AP: Vermont's flood-wracked capital city ponders a rebuild with one eye on climate change

Vermont’s flood-wracked capital city ponders a rebuild with one eye on climate change
BY LISA RATHKE
Updated 8:26 AM EDT, August 5, 2023

MONTPELIER, Vt. (AP) — A beloved bookstore in Vermont’s small capital city moved across the street to a new spot farther from the Winooski River after an ice jam sent river water into the store in 1992. A nearby office supply and gift store did the same in 2011 because it liked a different space that came with a bonus: it was higher and farther from the river.

But their moves to higher ground weren’t enough to save them from flooding after torrential rains in July caused what some saw as the state’s worst natural disaster since a 1927 flood that killed dozens of people and caused widespread destruction. Some communities suffered more severe flood damage this year than when Tropical Storm Irene ravaged the small, mountainous state in 2011.

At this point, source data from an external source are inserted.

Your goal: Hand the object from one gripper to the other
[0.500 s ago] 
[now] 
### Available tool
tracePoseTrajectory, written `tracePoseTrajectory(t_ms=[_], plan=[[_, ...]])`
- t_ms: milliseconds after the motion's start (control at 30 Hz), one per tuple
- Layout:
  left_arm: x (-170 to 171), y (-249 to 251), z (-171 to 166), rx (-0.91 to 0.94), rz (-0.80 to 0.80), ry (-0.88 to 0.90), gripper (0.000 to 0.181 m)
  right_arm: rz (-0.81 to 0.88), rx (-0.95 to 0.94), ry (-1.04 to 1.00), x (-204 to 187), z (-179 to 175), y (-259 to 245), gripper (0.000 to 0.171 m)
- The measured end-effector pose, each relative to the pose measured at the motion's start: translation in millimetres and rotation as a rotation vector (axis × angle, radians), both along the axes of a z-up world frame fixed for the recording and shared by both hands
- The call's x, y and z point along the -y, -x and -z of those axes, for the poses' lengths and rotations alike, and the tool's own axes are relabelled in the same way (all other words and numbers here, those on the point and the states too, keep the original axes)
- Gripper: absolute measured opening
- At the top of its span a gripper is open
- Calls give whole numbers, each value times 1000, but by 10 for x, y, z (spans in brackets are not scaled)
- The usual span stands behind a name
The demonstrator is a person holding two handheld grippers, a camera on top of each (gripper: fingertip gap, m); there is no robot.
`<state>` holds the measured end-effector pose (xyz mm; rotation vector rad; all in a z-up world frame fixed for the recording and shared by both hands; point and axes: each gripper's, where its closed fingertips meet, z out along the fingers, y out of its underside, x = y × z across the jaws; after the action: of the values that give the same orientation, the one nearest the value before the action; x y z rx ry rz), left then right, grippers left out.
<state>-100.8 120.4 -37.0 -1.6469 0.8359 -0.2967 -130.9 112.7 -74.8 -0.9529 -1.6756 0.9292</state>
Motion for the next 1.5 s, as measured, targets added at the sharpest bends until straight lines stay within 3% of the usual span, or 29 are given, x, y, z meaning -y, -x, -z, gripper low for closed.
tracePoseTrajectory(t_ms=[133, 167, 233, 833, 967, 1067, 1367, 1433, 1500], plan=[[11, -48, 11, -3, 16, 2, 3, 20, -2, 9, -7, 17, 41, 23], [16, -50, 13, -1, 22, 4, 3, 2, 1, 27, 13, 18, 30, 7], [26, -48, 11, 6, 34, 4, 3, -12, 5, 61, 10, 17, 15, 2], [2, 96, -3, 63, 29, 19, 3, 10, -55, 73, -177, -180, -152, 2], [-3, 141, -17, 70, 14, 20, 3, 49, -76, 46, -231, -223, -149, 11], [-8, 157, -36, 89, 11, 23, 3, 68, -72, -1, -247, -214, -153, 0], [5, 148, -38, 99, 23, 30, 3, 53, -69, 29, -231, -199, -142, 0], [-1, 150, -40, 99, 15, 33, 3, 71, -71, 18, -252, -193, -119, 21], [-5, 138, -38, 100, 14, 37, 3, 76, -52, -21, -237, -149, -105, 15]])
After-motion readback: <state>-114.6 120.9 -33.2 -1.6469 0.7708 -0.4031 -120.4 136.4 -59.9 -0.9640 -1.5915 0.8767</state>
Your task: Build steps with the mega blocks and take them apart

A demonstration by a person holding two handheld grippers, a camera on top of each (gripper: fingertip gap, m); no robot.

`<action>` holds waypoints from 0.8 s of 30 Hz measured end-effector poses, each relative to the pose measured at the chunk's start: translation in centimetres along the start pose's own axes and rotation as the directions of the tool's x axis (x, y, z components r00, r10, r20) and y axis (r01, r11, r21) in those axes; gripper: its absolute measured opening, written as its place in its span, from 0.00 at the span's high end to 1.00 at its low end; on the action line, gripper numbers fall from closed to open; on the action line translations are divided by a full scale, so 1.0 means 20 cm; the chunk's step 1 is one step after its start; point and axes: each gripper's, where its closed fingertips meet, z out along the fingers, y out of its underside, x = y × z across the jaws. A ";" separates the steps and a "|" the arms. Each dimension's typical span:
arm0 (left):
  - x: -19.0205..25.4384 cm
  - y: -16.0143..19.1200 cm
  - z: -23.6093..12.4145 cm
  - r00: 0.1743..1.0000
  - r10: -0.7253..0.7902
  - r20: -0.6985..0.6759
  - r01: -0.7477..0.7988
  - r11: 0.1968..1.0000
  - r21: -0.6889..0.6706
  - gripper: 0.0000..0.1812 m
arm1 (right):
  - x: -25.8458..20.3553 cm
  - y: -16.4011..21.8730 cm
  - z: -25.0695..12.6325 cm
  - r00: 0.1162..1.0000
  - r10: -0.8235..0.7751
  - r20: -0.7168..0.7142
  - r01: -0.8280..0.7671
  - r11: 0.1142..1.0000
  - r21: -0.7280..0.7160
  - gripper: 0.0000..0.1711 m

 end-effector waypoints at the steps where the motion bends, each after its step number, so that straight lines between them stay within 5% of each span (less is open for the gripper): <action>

“I think most people in this area were very concerned about climate change, but we also were a little pretty much thought we were a little safer here because we had not really suffered the drastic events that some other parts of the country have,” said Rob Kasow, co-owner of Bear Pond Books. “But I think now we’ve been a little disabused of the notion that Vermont is safe from climate change.”

Now the mostly gutted shops, restaurants and businesses that lend downtown Montpelier its charm are considering where and how to rebuild in an era when extreme weather is occurring more often. Vermont’s flooding was just one of several major flood events around the globe this summer that scientists have said are becoming more likely due to climate change.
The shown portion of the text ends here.